All of lore.kernel.org
 help / color / mirror / Atom feed
From: Steven Rostedt <rostedt@goodmis.org>
To: linux-kernel@vger.kernel.org
Cc: Ingo Molnar <mingo@kernel.org>,
	Andrew Morton <akpm@linux-foundation.org>,
	Peter Zijlstra <peterz@infradead.org>,
	Mathieu Desnoyers <mathieu.desnoyers@efficios.com>,
	"Joel Fernandes (Google)" <joel@joelfernandes.org>
Subject: [for-next][PATCH 15/34] tracepoint: Make rcuidle tracepoint callers use SRCU
Date: Sat, 11 Aug 2018 09:49:43 -0400	[thread overview]
Message-ID: <20180811135013.409952552@goodmis.org> (raw)
In-Reply-To: 20180811134928.034373761@goodmis.org

From: "Joel Fernandes (Google)" <joel@joelfernandes.org>

In recent tests with IRQ on/off tracepoints, a large performance
overhead ~10% is noticed when running hackbench. This is root caused to
calls to rcu_irq_enter_irqson and rcu_irq_exit_irqson from the
tracepoint code.
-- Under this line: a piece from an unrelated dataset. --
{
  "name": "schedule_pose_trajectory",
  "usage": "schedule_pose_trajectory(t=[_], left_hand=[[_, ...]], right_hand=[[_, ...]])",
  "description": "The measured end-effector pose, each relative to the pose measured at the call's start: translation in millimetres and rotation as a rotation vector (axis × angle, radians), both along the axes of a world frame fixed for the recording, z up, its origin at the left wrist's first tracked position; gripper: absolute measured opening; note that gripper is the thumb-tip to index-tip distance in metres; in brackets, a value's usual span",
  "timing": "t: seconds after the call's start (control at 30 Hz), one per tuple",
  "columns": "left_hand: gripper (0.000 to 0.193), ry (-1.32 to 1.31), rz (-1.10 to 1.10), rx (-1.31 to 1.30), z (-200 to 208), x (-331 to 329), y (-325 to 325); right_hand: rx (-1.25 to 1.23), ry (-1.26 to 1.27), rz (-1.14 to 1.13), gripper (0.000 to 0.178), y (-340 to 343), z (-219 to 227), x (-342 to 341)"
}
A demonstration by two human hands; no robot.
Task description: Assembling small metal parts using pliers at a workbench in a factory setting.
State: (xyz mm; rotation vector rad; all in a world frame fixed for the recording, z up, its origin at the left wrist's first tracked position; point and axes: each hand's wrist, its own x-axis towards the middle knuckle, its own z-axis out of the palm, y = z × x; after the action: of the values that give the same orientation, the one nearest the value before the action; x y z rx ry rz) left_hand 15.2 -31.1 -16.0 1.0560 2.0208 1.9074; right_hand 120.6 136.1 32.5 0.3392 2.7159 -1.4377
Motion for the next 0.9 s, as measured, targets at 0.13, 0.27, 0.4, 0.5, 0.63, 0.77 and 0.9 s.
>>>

Following a long discussion on the list [1] about this,
we concluded that srcu is a better alternative for use during rcu idle.
Although it does involve extra barriers, its lighter than the sched-rcu
version which has to do additional RCU calls to notify RCU idle about
entry into RCU sections.

In this patch, we change the underlying implementation of the
trace_*_rcuidle API to use SRCU. This has shown to improve performance
alot for the high frequency irq enable/disable tracepoints.

Test: Tested idle and preempt/irq tracepoints.

Here are some performance numbers:

With a run of the following 30 times on a single core x86 Qemu instance
with 1GB memory:
hackbench -g 4 -f 2 -l 3000

Completion times in seconds. CONFIG_PROVE_LOCKING=y.

No patches (without this series)
Mean: 3.048
Median: 3.025
Std Dev: 0.064

With Lockdep using irq tracepoints with RCU implementation:
Mean: 3.451   (-11.66 %)
Median: 3.447 (-12.22%)
Std Dev: 0.049

With Lockdep using irq tracepoints with SRCU implementation (this series):
Mean: 3.020   (I would consider the improvement against the "without
	       this series" case as just noise).
Median: 3.013
Std Dev: 0.033

[1] https://patchwork.kernel.org/patch/10344297/

[remove rcu_read_lock_sched_notrace as its the equivalent of
preempt_disable_notrace and is unnecessary to call in tracepoint code]
Link: http://lkml.kernel.org/r/20180730222423.196630-3-joel@joelfernandes.org

Cleaned-up-by: Peter Zijlstra <peterz@infradead.org>
Acked-by: Peter Zijlstra <peterz@infradead.org>
Reviewed-by: Mathieu Desnoyers <mathieu.desnoyers@efficios.com>
Signed-off-by: Joel Fernandes (Google) <joel@joelfernandes.org>
[ Simplified WARN_ON_ONCE() ]
Signed-off-by: Steven Rostedt (VMware) <rostedt@goodmis.org>
---
 include/linux/tracepoint.h | 40 ++++++++++++++++++++++++++++++--------
 kernel/tracepoint.c        | 16 ++++++++++++++-
 2 files changed, 47 insertions(+), 9 deletions(-)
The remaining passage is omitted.